> **AIM OF THE TASK**
Filter the records for lines holding the string "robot".
*** RECORDS SHOWN ***
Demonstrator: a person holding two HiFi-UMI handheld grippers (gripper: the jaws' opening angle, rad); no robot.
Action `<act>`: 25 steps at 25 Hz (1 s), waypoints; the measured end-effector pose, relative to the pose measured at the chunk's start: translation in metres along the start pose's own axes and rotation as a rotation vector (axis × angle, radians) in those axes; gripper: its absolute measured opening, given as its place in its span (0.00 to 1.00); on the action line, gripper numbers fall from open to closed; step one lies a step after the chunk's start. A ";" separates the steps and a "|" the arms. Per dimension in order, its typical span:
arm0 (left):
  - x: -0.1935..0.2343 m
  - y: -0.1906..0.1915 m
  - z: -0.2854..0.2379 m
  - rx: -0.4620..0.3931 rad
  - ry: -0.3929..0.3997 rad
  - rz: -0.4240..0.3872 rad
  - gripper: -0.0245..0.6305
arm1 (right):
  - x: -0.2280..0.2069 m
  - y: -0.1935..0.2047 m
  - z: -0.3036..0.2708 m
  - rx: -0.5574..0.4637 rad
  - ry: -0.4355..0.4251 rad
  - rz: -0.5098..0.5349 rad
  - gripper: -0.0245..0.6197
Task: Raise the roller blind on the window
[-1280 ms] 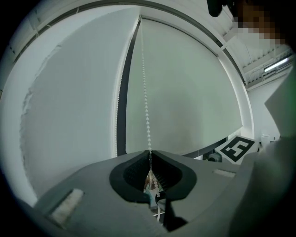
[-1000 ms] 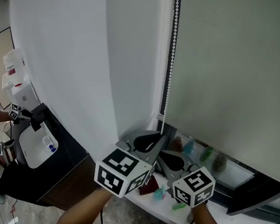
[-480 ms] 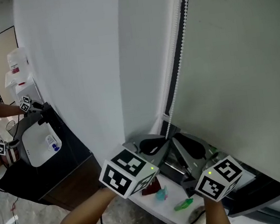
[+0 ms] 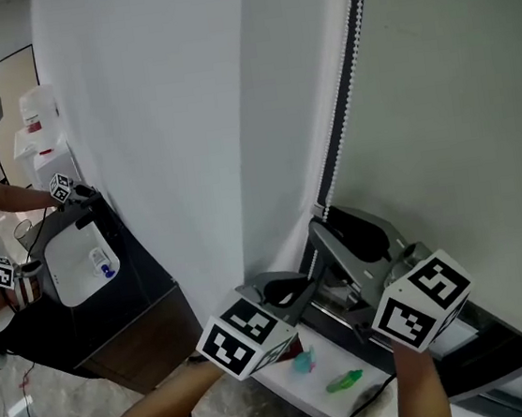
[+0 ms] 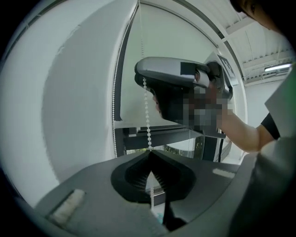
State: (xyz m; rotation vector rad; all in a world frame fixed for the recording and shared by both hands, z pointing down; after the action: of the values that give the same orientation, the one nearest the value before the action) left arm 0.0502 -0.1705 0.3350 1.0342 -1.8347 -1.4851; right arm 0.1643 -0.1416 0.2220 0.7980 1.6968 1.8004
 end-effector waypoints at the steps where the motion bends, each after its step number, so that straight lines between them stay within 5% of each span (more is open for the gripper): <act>1: 0.001 0.001 0.001 -0.003 -0.004 -0.001 0.05 | 0.000 -0.002 -0.002 -0.004 -0.002 0.000 0.19; 17: 0.010 0.023 0.001 0.007 -0.014 0.036 0.06 | 0.003 -0.003 -0.014 -0.033 -0.001 0.021 0.05; 22: 0.016 0.023 0.005 0.006 0.064 0.144 0.07 | 0.003 0.002 -0.018 -0.022 0.024 0.054 0.05; 25: 0.022 0.010 0.017 -0.064 0.075 0.221 0.20 | 0.000 0.007 -0.014 -0.039 0.029 0.034 0.05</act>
State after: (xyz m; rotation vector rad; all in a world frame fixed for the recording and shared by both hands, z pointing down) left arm 0.0226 -0.1784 0.3394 0.8163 -1.7736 -1.3459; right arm 0.1540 -0.1515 0.2283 0.7932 1.6705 1.8706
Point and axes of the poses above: the fingertips, and each gripper's own axes: z backward along the fingers, x to its left, y out of its underside, the point moved 9 cm from there along z, backward along the fingers, and after that the axes turned 12 degrees about -y, right-handed, at the moved point
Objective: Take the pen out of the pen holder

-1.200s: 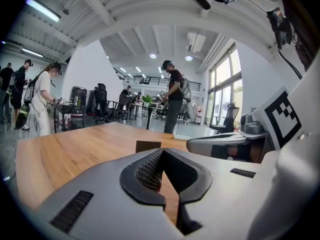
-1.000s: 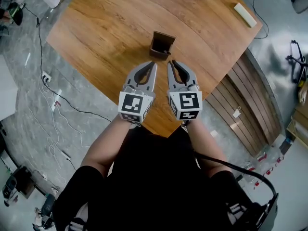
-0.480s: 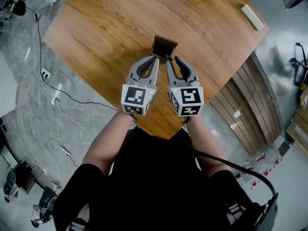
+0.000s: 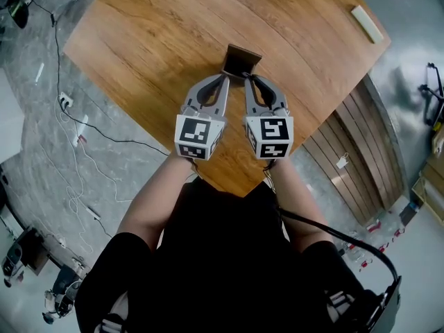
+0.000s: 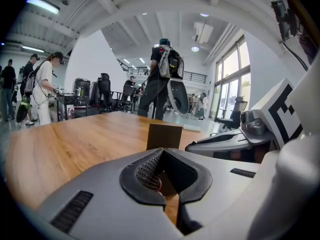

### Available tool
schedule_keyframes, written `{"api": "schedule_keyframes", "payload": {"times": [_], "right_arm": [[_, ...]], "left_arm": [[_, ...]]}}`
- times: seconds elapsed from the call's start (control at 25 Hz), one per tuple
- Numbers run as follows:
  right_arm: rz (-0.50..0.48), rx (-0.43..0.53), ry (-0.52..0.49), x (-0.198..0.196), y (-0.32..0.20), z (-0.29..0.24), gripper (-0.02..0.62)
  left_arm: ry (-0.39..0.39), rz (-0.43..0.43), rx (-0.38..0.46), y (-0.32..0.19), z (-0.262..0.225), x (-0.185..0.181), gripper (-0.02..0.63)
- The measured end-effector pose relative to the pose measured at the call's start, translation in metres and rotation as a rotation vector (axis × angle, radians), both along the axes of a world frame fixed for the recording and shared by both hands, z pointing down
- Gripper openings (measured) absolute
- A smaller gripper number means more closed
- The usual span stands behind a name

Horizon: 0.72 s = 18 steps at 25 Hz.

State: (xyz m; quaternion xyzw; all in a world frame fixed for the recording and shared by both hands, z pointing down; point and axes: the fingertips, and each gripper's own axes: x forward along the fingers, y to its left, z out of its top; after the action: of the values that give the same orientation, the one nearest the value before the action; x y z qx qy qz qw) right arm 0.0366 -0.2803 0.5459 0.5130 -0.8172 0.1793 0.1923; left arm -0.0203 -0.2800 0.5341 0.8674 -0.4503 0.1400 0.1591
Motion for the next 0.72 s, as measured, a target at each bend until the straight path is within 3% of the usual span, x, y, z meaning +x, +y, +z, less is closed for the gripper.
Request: {"api": "schedule_keyframes", "payload": {"times": [0.32,0.72], "right_arm": [[0.018,0.051,-0.005,0.008,0.016,-0.039,0.041],[0.025,0.161,-0.029,0.014,0.048,-0.124,0.041]], "left_arm": [[-0.002,-0.013,0.025,0.016,-0.018,-0.005,0.000],[0.006,-0.017,0.070,0.040,-0.055,-0.005,0.000]]}}
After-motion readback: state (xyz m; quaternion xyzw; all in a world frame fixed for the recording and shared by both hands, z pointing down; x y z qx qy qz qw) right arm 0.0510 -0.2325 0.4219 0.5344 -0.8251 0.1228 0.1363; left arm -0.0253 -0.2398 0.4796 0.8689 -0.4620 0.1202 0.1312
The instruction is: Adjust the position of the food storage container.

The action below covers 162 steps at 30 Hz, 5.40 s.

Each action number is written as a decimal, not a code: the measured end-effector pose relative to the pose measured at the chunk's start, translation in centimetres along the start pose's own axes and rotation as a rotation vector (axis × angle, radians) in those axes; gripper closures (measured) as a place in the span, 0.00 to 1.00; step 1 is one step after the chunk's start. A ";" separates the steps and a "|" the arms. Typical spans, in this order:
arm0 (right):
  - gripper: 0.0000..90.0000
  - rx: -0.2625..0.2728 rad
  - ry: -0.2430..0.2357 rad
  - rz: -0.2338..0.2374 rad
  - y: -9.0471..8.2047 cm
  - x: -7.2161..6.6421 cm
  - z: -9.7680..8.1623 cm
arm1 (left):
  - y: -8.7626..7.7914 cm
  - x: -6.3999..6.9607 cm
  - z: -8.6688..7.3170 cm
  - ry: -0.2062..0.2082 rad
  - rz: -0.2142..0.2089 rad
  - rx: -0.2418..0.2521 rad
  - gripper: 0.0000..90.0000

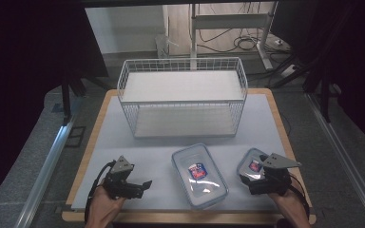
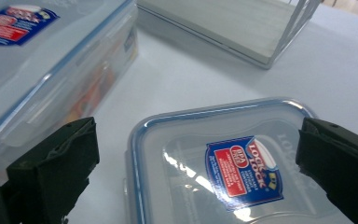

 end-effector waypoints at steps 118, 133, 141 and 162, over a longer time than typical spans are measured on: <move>1.00 -0.202 -0.091 0.353 1.7 -12.3 1.1 | 0.3 -1.2 -1.6 0.031 0.165 0.070 0.08; 1.00 -0.198 0.000 0.252 4.2 -8.4 3.1 | 1.1 -3.2 0.2 0.001 0.175 0.057 0.34; 1.00 -0.175 0.011 0.266 3.5 -9.0 2.8 | 4.6 -4.4 3.8 0.027 0.051 0.017 0.86; 1.00 -0.208 0.077 0.158 5.9 -6.4 4.7 | 3.1 -0.6 1.4 -0.002 0.007 -0.049 1.00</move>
Point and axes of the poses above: each handheld gripper's, and its own axes: y roughly forward along the jaws, z roughly out of its top, x roughly to its right, the point moved 1 cm from there along y, roughly forward along the jaws, and after that the axes turned 12 degrees about -x, right-handed, at the moved point
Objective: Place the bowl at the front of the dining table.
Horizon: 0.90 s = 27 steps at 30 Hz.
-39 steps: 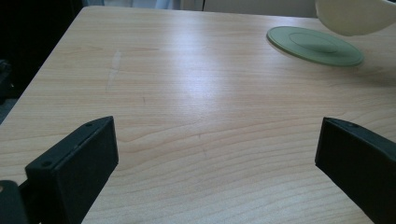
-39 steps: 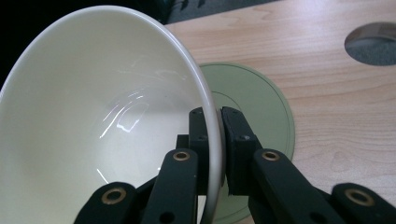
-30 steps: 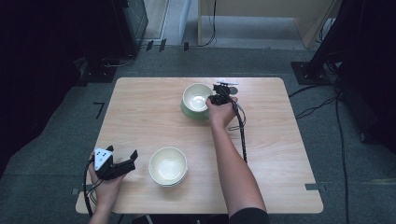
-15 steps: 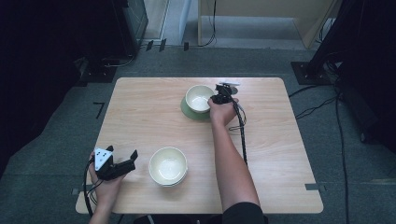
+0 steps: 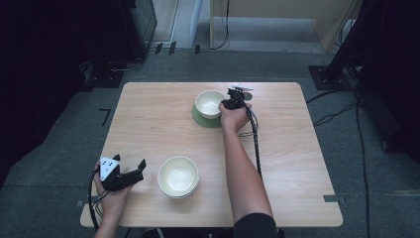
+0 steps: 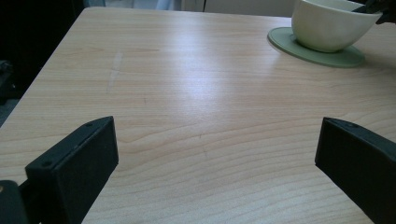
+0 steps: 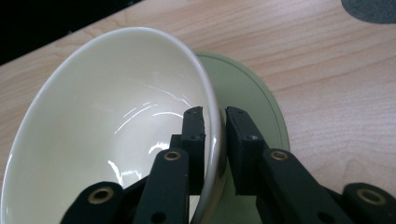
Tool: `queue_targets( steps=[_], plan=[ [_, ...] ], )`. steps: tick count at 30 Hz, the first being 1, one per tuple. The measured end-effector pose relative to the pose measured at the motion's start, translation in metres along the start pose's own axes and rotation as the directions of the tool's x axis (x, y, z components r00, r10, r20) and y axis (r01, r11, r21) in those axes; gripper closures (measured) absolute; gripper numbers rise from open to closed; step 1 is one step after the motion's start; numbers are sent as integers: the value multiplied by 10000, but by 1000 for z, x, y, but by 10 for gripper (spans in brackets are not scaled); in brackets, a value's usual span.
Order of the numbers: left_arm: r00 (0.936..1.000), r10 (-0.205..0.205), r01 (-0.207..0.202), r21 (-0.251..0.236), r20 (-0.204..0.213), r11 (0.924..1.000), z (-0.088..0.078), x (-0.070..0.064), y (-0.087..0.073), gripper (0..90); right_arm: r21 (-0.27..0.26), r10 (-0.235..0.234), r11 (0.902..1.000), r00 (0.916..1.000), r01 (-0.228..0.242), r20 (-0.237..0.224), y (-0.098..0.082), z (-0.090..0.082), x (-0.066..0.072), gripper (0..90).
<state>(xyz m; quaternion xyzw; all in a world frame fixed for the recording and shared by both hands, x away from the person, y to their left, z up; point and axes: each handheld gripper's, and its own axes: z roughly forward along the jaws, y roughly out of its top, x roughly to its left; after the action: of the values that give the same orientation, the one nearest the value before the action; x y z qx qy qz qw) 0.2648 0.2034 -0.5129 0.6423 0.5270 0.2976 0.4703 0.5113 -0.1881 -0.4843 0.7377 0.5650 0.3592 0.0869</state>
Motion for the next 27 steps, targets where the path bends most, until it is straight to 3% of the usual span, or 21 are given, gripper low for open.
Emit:
queue_targets(
  steps=[3, 7, 9, 12, 13, 14, 16, 17, 20, 23, 25, 26, 27],
  plan=[
    [10000, 7, -7, 3, -14, 10000, 0, 0, 0, 0, -106, 108, 9999, 9997, -111, -227, 0, -1, -3, 780],
    [10000, 43, -43, 43, -38, 10000, 0, 0, 0, 0, -170, 361, 9991, 9903, -387, -1342, -1, -3, -12, 596],
    [10000, 62, -62, 67, -51, 10000, 0, -1, 0, 0, -157, 200, 9996, 9894, -225, -1435, -1, -6, -13, 504],
    [10000, 68, -68, 83, -44, 9999, 1, -1, 0, 0, -362, 302, 9987, 9877, -362, -1532, -2, -11, -14, 517],
    [10000, 75, -74, 118, -28, 9999, 1, 0, 0, 0, -419, 589, 9969, 9831, -671, -1736, -2, -14, -15, 505],
    [10000, 72, -72, 129, -8, 9999, 1, 0, 1, 0, -275, 873, 9951, 9729, -954, -2143, -3, -17, -16, 470],
    [10000, 29, -29, 133, 7, 9999, 1, 0, 1, 0, -128, 910, 9953, 9701, -963, -2249, -5, -22, -16, 444],
    [10000, 55, -54, 133, -13, 9999, 1, 0, 1, 0, -86, 652, 9976, 9755, -685, -2101, -6, -25, -15, 444],
    [9999, 116, -116, 125, -47, 9999, 1, -2, 0, 0, -274, 265, 9991, 9811, -323, -1917, -8, -31, -14, 406],
    [9998, 179, -178, 149, -73, 9997, 1, -2, 0, 0, -495, -257, 9987, 9778, 158, -2079, -10, -35, -14, 365],
    [9998, 188, -186, 161, -76, 9997, 2, -2, 0, 0, -837, -707, 9952, 9672, 516, -2439, -14, -40, -14, 278],
    [9998, 187, -186, 163, -75, 9997, 2, -2, 0, 0, -837, -707, 9952, 9672, 516, -2439, -14, -40, -14, 278],
    [9998, 195, -194, 157, -77, 9997, 2, -2, 0, 0, -1033, -1139, 9902, 9705, 936, -2123, -17, -43, -13, 207]
  ],
)
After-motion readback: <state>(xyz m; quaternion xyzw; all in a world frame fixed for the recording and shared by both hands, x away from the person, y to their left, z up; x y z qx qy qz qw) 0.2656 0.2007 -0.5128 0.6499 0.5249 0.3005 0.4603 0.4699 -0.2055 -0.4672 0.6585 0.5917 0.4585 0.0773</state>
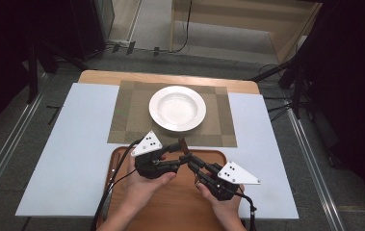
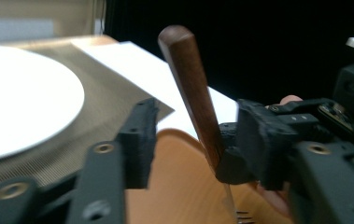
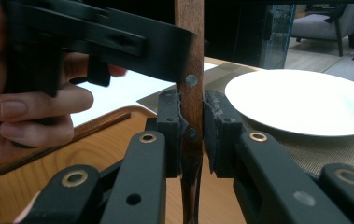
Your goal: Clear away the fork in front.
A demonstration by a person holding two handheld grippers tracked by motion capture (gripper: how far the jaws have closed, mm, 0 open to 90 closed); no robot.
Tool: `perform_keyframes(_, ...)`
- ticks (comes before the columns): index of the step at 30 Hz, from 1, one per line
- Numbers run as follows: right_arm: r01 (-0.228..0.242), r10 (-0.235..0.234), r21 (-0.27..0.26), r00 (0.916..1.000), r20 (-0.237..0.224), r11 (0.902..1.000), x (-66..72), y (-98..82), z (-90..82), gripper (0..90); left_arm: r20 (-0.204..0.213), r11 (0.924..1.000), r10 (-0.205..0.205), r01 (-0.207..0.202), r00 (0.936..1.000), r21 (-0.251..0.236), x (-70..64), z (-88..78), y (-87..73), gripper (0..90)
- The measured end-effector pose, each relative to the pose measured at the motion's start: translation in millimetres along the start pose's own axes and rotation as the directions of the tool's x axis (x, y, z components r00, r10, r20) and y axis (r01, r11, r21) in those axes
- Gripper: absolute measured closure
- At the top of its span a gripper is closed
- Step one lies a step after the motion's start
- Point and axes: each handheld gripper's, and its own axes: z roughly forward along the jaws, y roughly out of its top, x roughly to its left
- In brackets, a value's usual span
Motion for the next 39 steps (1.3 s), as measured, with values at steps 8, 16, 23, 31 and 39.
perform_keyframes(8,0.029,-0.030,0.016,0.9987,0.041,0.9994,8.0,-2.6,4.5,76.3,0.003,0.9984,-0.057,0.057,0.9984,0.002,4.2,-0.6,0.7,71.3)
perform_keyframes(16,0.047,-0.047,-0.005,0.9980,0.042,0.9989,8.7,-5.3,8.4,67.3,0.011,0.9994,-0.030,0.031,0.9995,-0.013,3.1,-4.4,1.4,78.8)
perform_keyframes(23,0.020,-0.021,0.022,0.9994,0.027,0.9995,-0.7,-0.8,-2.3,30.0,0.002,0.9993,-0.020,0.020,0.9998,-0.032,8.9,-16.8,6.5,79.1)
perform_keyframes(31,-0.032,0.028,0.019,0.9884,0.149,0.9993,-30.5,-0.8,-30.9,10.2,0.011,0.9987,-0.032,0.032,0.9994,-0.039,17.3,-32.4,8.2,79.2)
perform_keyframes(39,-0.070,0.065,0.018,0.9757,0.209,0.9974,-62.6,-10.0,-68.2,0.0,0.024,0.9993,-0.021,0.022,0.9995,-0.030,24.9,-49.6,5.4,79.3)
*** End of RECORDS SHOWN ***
> **RESULT OF THIS TASK**
Demonstrator: a person holding two HiFi-UMI handheld grippers (gripper: the jaws' opening angle, rad); no robot.
A demonstration by a person holding two handheld grippers tracked by motion capture (gripper: how far the jaws have closed, mm, 0 open to 90 closed); no robot.

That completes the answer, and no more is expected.